__Exercise prompt__
Repeat the data verbatim.

####################

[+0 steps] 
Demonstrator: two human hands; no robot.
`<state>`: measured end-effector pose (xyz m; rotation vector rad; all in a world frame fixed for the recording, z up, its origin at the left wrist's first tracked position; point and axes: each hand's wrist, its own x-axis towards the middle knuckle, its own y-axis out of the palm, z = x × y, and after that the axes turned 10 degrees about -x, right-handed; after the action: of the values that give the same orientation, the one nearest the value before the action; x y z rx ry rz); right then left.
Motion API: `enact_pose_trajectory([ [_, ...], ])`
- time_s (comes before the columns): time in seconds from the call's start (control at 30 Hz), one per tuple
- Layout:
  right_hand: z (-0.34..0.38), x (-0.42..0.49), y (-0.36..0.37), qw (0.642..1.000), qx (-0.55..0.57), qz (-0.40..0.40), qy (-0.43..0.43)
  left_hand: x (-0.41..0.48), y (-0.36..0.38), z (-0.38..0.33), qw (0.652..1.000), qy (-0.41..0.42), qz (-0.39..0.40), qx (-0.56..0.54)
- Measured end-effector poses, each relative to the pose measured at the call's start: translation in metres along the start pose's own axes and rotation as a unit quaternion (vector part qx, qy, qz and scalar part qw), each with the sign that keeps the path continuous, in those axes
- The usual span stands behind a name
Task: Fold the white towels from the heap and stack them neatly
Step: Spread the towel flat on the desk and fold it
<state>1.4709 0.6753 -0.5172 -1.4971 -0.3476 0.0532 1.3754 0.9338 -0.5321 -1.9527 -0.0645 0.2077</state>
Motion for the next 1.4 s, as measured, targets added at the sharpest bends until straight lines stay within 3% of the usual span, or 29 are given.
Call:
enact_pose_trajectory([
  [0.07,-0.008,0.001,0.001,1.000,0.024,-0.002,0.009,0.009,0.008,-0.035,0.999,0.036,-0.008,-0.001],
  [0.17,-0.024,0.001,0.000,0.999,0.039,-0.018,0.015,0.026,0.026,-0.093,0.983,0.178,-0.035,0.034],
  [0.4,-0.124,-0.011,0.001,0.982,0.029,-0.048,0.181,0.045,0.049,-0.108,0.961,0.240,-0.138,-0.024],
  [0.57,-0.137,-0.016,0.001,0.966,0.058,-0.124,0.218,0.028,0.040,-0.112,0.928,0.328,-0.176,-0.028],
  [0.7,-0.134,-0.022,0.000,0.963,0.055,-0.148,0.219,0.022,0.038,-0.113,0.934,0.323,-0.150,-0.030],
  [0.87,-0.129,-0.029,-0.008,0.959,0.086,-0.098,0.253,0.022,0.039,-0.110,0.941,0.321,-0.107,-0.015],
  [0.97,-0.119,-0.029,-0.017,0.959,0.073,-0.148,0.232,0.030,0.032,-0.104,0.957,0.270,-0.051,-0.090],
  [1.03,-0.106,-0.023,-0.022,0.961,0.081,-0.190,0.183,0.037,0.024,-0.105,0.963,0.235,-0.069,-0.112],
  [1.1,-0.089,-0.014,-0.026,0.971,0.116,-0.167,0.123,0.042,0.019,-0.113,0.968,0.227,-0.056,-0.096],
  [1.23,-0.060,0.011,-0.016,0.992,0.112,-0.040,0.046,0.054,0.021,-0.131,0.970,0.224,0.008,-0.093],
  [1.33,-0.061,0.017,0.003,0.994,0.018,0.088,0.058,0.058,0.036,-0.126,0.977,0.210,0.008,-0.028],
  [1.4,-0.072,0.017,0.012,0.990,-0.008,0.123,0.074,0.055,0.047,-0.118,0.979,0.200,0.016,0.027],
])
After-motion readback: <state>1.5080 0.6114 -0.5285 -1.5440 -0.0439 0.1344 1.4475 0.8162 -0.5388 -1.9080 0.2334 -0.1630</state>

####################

__Task output__
[+0 steps] 
Demonstrator: two human hands; no robot.
`<state>`: measured end-effector pose (xyz m; rotation vector rad; all in a world frame fixed for the recording, z up, its origin at the left wrist's first tracked position; point and axes: each hand's wrist, its own x-axis towards the middle knuckle, its own y-axis out of the palm, z = x × y, and after that the axes turned 10 degrees about -x, right-handed; after the action: of the values that give the same orientation, the one nearest the value before the action; x y z rx ry rz); right then left.
Motion API: `enact_pose_trajectory([ [_, ...], ])`
- time_s (comes before the columns): time in seconds from the call's start (control at 30 Hz), one per tuple
- Layout:
  right_hand: z (-0.34..0.38), x (-0.42..0.49), y (-0.36..0.37), qw (0.642..1.000), qx (-0.55..0.57), qz (-0.40..0.40), qy (-0.43..0.43)
  left_hand: x (-0.41..0.48), y (-0.36..0.38), z (-0.38..0.33), qw (0.652..1.000), qy (-0.41..0.42), qz (-0.39..0.40), qx (-0.56..0.54)
- Measured end-effector poses, each relative to the pose measured at the call's start: translation in metres along the start pose's own axes and rotation as a unit quaternion (vector part qx, qy, qz and scalar part qw), each with the sign that keeps the path continuous, in those axes
- The usual span stands behind a name
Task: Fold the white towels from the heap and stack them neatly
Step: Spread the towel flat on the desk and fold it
<state>1.4709 0.6753 -0.5172 -1.4971 -0.3476 0.0532 1.3754 0.9338 -0.5321 -1.9527 -0.0645 0.2077</state>
Motion for the next 1.4 s, as measured, targets added at the sharpest bends until straight lines stay within 3% of the usual span, or 29 are given.
Call:
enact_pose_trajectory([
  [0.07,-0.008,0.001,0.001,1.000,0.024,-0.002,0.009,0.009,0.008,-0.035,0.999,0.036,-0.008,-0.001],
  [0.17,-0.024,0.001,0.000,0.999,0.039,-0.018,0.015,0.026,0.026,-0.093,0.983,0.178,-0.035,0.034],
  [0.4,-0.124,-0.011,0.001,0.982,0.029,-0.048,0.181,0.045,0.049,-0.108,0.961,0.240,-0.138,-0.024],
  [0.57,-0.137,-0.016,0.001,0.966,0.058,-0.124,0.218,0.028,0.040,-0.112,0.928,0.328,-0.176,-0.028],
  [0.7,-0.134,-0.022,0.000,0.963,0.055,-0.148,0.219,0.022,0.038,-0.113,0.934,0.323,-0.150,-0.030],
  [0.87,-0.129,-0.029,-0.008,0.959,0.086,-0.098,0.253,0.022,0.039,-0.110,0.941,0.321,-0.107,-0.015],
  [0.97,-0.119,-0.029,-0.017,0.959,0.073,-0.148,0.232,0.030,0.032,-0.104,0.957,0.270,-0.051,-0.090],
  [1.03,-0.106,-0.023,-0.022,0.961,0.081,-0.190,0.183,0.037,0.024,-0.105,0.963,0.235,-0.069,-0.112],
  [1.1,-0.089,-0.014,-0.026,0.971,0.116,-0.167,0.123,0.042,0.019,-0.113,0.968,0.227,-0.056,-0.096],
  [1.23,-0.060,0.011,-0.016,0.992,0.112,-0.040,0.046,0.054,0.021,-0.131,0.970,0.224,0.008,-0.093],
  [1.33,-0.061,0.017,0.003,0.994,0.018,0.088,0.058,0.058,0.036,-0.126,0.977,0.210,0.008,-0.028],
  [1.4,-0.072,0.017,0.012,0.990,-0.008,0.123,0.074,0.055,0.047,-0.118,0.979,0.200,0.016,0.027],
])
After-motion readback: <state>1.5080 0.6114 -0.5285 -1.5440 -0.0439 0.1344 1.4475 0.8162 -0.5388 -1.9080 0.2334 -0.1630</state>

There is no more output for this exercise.